TL;DR: the signature verification process in ECDSA is very different from the one in RSA. The question's description of these signature schemes is incorrect for ECDSA, approximate for RSA.
Alice who holds the private key is able to encrypt a message into a signature.
That's incorrect terminology. Alice who holds the private key is able to sign a message, or transform a message. She does not encrypt, because encryption aims to make the message unintelligible to adversaries, but in RSA the transformation $m\mapsto s=m^d\bmod n$ Alice did using the private key $(n,d)$ can be undone using $s\mapsto m=s^e\bmod n$ by anyone with the public key $(n,e)$, that is anyone from a standard cryptographic standpoint. Thus the transformation done for signature does not qualify as encryption.
Bob would then be able to use Alice's public key to decrypt the signature which would then return the message. The decrypted message would then be compared with the original message. If they are the same, this proves to Bob that the message was indeed from Alice.
Again that's incorrect terminology. Instead of decrypt there should be transform back, and the overall intend is to verify the message against the signature and Alice's public key.
Terminology aside, the above two quotes do not match how RSA signature is practiced. With the method outlined the message size is limited, and the overall procedure is unsafe. Examples among many attacks:
- The messages $0$, $1$ and $n-1$ have trivial signatures (the message itself), which allows messages that Alice never signed to be accepted by Bob when they really came from an adversary.

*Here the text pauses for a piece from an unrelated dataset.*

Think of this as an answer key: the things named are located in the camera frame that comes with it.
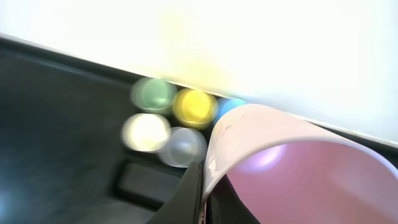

- It's easy to take any $s$ and the public key, and forge a (typically meaningless) message $m$ which signature is $s$, to the same effect.
- If an adversary crafts messages $m_1$, $m_2$, $m_3$, $m_4$ with $m_1\cdot m_2=m_3\cdot m_4$, the later meaningful, and the three former meaningful enough to convince Alice to produce the signatures $s_1$, $s_2$, $s_3$ of $m_1$, $m_2$, $m_3$, then the adversary can compute the signature $s_4$ of meaningful $m_4$ as $s_4=s_1\cdot s_2\cdot{s_3}^{-1}\bmod n$. That's sometime possible.
For this reason, RSA signature is not practiced as in the question. It's typically used RSASSA-PSS or RSASSA-PKCS1-v1_5. And then signature generation and signature verification no longer works like en/decryption do (be it in textbook RSA encryption, or RSA encryption as practiced, like RSAES-OAEP, RSA-KEM, or hybrid encryption).
What's correct is that in RSA signature verification (with appendix) as practiced, it's computed a function of the signature and public key, then compared the result to the message (or some hash thereof; in the case of RSASSA-PSS, a multi-level hash with the optional salt added).
On the other hand, with an ECDSA key pair, is the verification process the same with in RSA key pairs? That is, by comparing the decrypted message with the original message to see if they are the same?
No, in ECDSA signature verification, it's not computed some function of the signature and public key, then compared the result to the message (or some hash thereof). It works another way: the hash of the message is an input to a calculation also involving the signature and the public key, rather than compared to in the end.
…ECDSA appears to be comparing the public key…
Neither the normal nor alternate ECDSA signature verification methods fit this.
(ECDSA) is able to recover the public key from the signature…
Sort of: with ECDSA, it possible to recover a working public key from a signature and it's associated message or hash thereof. That's public key recovery. But that operation is not part of how signature verification is normally performed. And it has limitations:
Potentially, several candidate public keys can be recovered from a signature. At a small cost, the signer can generate the ECDSA signature in such a way that only one of the candidate public keys is viable, and such that the verifier has a very small additional cost of determining which is the correct public key.
I can't tell for sure if ECDSA public key recovery, followed by comparing the recovered public key to the true public key, would be a robust equivalent of normal verification, and for which curves. That's a question of theoretical interest only, since we have standard signature verification.
Note: for RSA signature schemes, public key recovery is not a typical feature. It's possible with RSASSA-PKCS1-v1_5 or other deterministic signatures, a few message/signature pairs, and common choices of $e$; but not possible with some other RSASSA-PSS or other randomized signatures.